S’ils ne l’égaient pas davantage, s’ils ne l’emplissent pas de bruit, c’est que le père Plantat qui ne parle guère, déteste entendre parler. Chez lui, le silence est de rigueur.
Ah! ce fut dur pour Mme Petit, surtout dans les commencements. Elle était bavarde, bavarde à ce point, que lorsqu’elle ne trouvait personne à qui causer, de désespoir, elle allait à confesse; se confesser, c’est encore parler.
Vingt fois, elle faillit quitter la place; vingt fois, la pensée d’un bénéfice assuré, et aux trois quarts honnête et licite, la retint.
Puis, les jours succédant aux jours, à la longue elle s’est habituée à dompter les révoltes de sa langue, elle s’est accoutumée à ce silence claustral.
Mais le diable n’y perd rien. Elle se venge au dehors des privations de l’intérieur, et rattrape, chez les voisines, le temps perdu à la maison. Ce n’est même pas sans raison qu’elle passe pour une des plus mauvaises langues d’Orcival. Elle ferait battre, dit-on, des montagnes.

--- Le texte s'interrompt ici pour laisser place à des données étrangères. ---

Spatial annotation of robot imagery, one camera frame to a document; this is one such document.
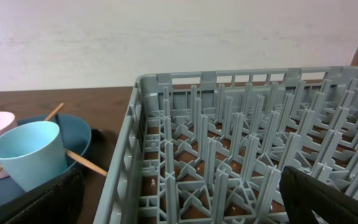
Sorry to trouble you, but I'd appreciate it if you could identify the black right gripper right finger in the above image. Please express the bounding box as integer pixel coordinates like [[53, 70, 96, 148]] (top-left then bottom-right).
[[279, 166, 358, 224]]

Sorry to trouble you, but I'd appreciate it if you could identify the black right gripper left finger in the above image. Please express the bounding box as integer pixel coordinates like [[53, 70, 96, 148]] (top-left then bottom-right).
[[0, 168, 85, 223]]

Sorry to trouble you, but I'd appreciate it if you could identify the wooden chopstick diagonal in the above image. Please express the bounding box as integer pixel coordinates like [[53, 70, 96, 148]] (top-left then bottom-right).
[[65, 149, 108, 177]]

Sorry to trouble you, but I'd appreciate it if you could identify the grey dishwasher rack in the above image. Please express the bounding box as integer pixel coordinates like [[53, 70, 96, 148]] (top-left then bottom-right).
[[94, 67, 358, 223]]

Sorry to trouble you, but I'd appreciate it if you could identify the light blue plastic cup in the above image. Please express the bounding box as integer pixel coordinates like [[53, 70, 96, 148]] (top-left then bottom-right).
[[0, 121, 68, 192]]

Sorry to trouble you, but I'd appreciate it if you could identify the dark blue plate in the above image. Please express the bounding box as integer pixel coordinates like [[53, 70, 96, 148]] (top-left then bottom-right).
[[0, 114, 91, 206]]

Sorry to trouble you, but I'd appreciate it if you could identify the brown serving tray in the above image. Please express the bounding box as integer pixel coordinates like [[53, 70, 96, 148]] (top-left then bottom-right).
[[73, 128, 121, 224]]

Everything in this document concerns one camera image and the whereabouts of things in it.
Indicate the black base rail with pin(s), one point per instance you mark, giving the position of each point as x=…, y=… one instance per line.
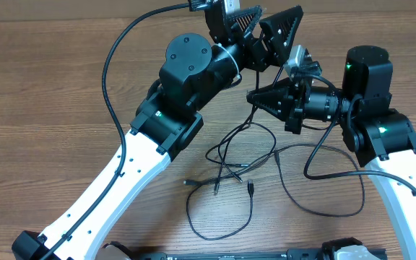
x=290, y=254

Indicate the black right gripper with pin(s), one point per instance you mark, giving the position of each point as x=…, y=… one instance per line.
x=290, y=102

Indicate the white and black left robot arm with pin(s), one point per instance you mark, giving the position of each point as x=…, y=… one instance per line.
x=196, y=68

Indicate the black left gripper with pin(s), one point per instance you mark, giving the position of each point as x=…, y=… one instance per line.
x=275, y=50

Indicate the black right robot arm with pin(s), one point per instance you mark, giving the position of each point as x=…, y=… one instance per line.
x=383, y=139

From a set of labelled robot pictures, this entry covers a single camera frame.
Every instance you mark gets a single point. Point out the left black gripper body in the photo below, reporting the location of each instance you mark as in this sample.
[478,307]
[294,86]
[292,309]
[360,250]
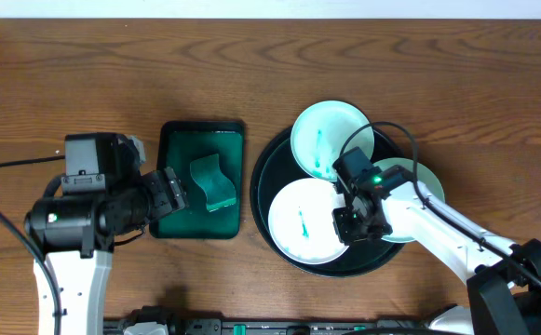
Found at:
[159,194]

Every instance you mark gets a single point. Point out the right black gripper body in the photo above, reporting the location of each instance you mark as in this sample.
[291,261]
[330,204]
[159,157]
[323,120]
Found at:
[353,228]

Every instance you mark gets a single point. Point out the green sponge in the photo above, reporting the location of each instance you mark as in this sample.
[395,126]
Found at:
[218,190]

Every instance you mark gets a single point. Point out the white plate green stain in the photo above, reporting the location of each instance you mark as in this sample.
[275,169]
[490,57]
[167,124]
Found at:
[301,224]

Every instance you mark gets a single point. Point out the pale green plate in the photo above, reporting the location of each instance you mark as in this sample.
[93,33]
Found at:
[319,133]
[425,175]

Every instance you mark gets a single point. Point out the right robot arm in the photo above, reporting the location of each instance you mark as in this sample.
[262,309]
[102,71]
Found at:
[503,278]

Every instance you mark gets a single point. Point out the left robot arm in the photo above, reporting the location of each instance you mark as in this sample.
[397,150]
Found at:
[77,232]

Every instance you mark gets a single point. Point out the rectangular black tray green water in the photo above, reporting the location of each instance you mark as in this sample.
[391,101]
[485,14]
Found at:
[182,142]

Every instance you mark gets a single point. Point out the round black tray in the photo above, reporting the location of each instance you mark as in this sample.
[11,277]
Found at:
[276,168]

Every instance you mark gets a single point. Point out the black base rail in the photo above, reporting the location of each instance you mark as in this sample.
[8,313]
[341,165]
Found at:
[162,320]

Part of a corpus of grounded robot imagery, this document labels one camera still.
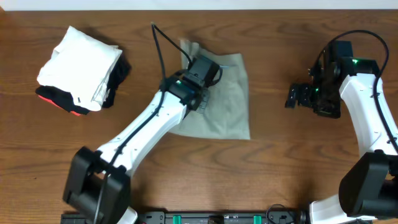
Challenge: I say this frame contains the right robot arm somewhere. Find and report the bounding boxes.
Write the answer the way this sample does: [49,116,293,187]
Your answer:
[285,56,397,223]

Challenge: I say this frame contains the black folded garment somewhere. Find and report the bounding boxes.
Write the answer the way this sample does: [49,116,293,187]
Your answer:
[35,55,131,115]

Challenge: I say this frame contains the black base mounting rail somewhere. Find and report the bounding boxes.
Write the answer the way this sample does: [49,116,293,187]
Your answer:
[119,208,310,224]

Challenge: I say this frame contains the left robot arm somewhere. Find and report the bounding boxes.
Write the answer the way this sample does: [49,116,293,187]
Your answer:
[63,77,208,223]

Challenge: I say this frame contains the red folded garment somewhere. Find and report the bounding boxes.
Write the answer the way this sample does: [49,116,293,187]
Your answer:
[38,95,81,116]

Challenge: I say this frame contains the khaki grey shorts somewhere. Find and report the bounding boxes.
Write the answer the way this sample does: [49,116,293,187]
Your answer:
[169,40,251,139]

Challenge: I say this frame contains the white folded garment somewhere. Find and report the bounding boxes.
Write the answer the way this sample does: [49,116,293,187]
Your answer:
[37,26,123,111]

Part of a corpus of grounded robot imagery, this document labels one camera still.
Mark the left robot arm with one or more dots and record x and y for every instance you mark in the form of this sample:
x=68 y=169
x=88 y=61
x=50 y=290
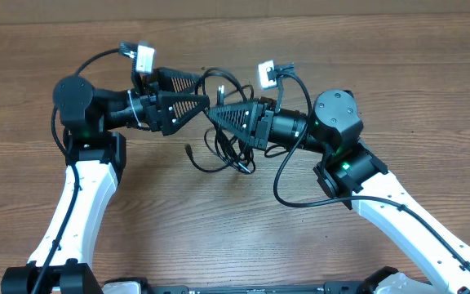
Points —
x=95 y=155

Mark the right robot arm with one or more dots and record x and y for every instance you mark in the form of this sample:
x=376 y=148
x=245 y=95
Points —
x=349 y=173

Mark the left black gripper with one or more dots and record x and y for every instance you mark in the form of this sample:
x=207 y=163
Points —
x=160 y=110

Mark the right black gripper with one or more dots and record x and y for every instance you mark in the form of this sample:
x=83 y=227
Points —
x=255 y=114

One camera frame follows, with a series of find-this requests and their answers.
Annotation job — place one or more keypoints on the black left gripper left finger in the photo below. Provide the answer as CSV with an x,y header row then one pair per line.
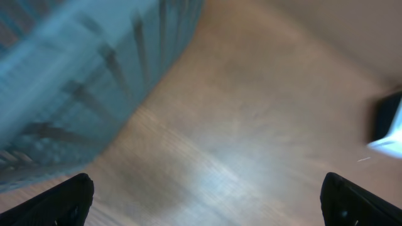
x,y
66,204

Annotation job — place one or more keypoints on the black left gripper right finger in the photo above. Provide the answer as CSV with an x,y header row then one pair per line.
x,y
344,203

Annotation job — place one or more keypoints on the white barcode scanner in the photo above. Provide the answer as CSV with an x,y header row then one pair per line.
x,y
385,135

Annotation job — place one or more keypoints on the grey plastic mesh basket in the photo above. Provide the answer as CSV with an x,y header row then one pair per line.
x,y
73,72

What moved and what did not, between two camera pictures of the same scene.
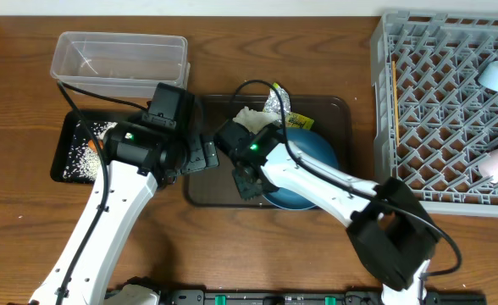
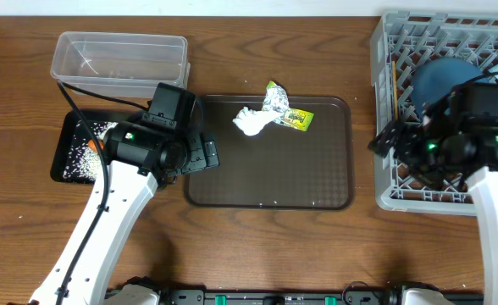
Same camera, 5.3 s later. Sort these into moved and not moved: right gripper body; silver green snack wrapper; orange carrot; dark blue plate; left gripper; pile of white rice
Moved: right gripper body; dark blue plate
Not moved: pile of white rice; left gripper; silver green snack wrapper; orange carrot
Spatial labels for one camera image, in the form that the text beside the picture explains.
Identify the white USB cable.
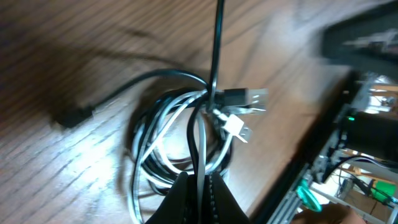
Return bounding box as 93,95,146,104
127,90,253,224

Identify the black USB cable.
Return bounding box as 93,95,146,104
52,0,269,190

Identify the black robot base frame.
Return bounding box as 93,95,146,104
251,1,397,223

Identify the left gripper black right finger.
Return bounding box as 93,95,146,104
201,172,249,224

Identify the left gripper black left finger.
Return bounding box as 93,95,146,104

On comprend donc aisément le courroux de Mme Petit, ce jour fatal de l’assassinat du comte et de la comtesse de Trémorel.

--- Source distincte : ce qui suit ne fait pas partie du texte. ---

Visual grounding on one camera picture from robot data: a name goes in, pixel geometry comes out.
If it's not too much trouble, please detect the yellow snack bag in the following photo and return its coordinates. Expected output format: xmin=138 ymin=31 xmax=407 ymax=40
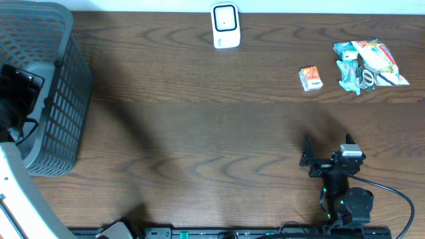
xmin=351 ymin=38 xmax=410 ymax=86

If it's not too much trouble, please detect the black round-logo packet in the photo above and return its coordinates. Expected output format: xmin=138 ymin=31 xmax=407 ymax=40
xmin=355 ymin=66 xmax=377 ymax=91

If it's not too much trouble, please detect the white barcode scanner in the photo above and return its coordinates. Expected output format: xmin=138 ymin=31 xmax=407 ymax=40
xmin=211 ymin=2 xmax=241 ymax=49

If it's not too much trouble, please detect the orange small box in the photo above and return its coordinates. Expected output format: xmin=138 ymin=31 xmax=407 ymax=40
xmin=299 ymin=66 xmax=323 ymax=92

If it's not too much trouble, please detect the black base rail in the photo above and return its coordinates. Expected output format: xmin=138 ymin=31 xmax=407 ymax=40
xmin=71 ymin=219 xmax=392 ymax=239

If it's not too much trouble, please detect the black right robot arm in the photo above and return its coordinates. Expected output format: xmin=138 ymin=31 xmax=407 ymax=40
xmin=299 ymin=134 xmax=374 ymax=234

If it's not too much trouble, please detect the grey plastic mesh basket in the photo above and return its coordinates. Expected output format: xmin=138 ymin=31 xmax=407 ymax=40
xmin=1 ymin=1 xmax=93 ymax=177

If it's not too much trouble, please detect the teal snack packet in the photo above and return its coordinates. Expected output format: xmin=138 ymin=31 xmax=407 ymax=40
xmin=336 ymin=60 xmax=361 ymax=96

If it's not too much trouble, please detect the teal small box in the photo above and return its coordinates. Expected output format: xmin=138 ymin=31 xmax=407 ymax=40
xmin=333 ymin=42 xmax=359 ymax=60

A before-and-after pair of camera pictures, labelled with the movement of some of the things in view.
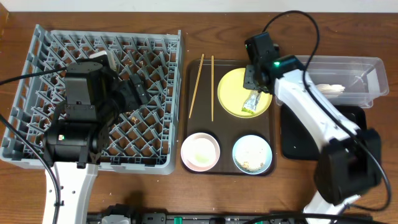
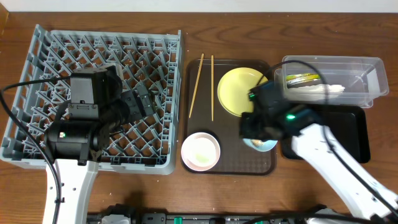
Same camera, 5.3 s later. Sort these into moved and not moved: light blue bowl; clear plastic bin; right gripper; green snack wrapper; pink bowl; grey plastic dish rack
Moved: right gripper; light blue bowl; green snack wrapper
Not moved: pink bowl; clear plastic bin; grey plastic dish rack
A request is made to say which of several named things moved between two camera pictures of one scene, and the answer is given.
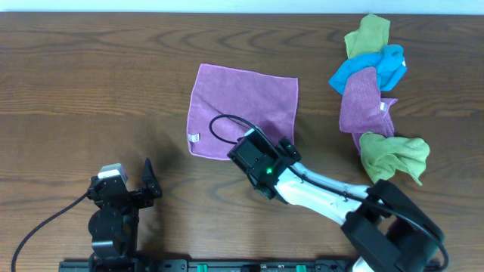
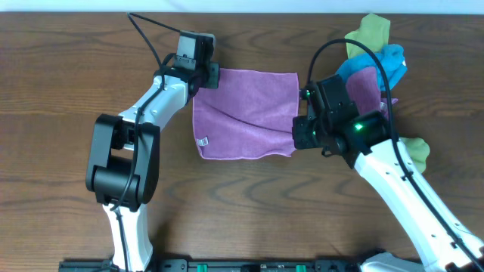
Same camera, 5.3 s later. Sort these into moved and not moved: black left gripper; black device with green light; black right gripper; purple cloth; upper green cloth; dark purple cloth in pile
Moved: black right gripper; black left gripper
Not moved: black device with green light; purple cloth; upper green cloth; dark purple cloth in pile
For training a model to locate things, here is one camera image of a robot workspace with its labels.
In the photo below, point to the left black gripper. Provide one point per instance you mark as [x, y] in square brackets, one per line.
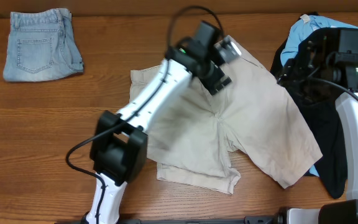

À onze heures, après être allée aux informations, elle avait préparé le déjeuner, pas de Monsieur.
Elle avait attendu une heure, deux heures, cinq heures, tenant son eau bouillante pour ses œufs à la coque; toujours pas de Monsieur.

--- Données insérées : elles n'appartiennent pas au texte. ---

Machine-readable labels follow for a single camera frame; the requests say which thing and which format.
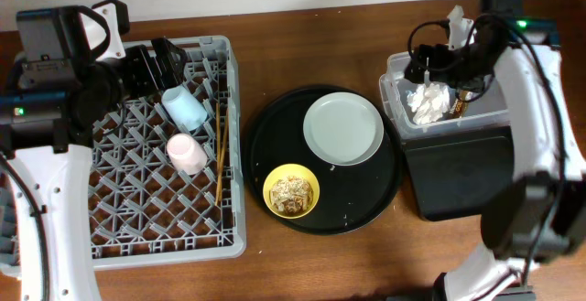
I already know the gold snack wrapper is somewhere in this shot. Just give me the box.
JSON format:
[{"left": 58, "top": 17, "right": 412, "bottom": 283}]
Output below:
[{"left": 450, "top": 91, "right": 474, "bottom": 119}]

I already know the white tissue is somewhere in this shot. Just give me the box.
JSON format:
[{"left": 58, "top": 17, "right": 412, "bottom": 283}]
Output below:
[{"left": 407, "top": 82, "right": 450, "bottom": 125}]

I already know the light blue cup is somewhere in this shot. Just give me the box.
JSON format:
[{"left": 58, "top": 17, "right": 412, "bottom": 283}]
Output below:
[{"left": 161, "top": 86, "right": 208, "bottom": 131}]

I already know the wooden chopstick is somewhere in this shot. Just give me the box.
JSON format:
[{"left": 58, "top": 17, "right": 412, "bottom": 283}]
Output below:
[
  {"left": 216, "top": 108, "right": 230, "bottom": 207},
  {"left": 214, "top": 100, "right": 222, "bottom": 206}
]

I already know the pink cup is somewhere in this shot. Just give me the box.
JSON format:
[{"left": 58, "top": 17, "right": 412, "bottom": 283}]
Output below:
[{"left": 166, "top": 134, "right": 208, "bottom": 176}]

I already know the white round plate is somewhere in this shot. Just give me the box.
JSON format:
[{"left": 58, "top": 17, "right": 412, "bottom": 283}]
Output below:
[{"left": 303, "top": 91, "right": 385, "bottom": 167}]

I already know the yellow bowl with food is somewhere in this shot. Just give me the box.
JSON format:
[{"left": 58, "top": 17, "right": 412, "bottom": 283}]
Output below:
[{"left": 262, "top": 164, "right": 320, "bottom": 220}]

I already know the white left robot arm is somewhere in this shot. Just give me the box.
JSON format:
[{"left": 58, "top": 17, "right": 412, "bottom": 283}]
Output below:
[{"left": 1, "top": 0, "right": 188, "bottom": 300}]

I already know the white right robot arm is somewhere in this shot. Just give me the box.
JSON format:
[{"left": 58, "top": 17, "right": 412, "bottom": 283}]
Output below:
[{"left": 404, "top": 0, "right": 585, "bottom": 300}]

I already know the grey plastic dishwasher rack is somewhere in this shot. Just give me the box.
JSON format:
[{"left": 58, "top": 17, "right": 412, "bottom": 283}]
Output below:
[{"left": 0, "top": 35, "right": 247, "bottom": 278}]

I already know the clear plastic bin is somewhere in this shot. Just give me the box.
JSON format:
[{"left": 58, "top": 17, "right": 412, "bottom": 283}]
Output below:
[{"left": 379, "top": 52, "right": 509, "bottom": 142}]

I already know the black rectangular tray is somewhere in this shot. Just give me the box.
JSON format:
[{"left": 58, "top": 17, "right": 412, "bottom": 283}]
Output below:
[{"left": 404, "top": 126, "right": 514, "bottom": 221}]

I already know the round black tray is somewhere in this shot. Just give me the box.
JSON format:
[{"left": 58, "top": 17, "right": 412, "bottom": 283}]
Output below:
[{"left": 243, "top": 85, "right": 404, "bottom": 235}]

Elle avait voulu envoyer Louis à la découverte, mais Louis, qui est absorbé, comme tous les chercheurs, qui est peu causeur et peu curieux, l’avait engagée à y aller elle-même.
Et pour comble, la maison avait été assiégée de voisines qui, croyant Mme Petit en mesure d’être bien renseignée, demandaient des nouvelles. Pas de nouvelles à leur donner.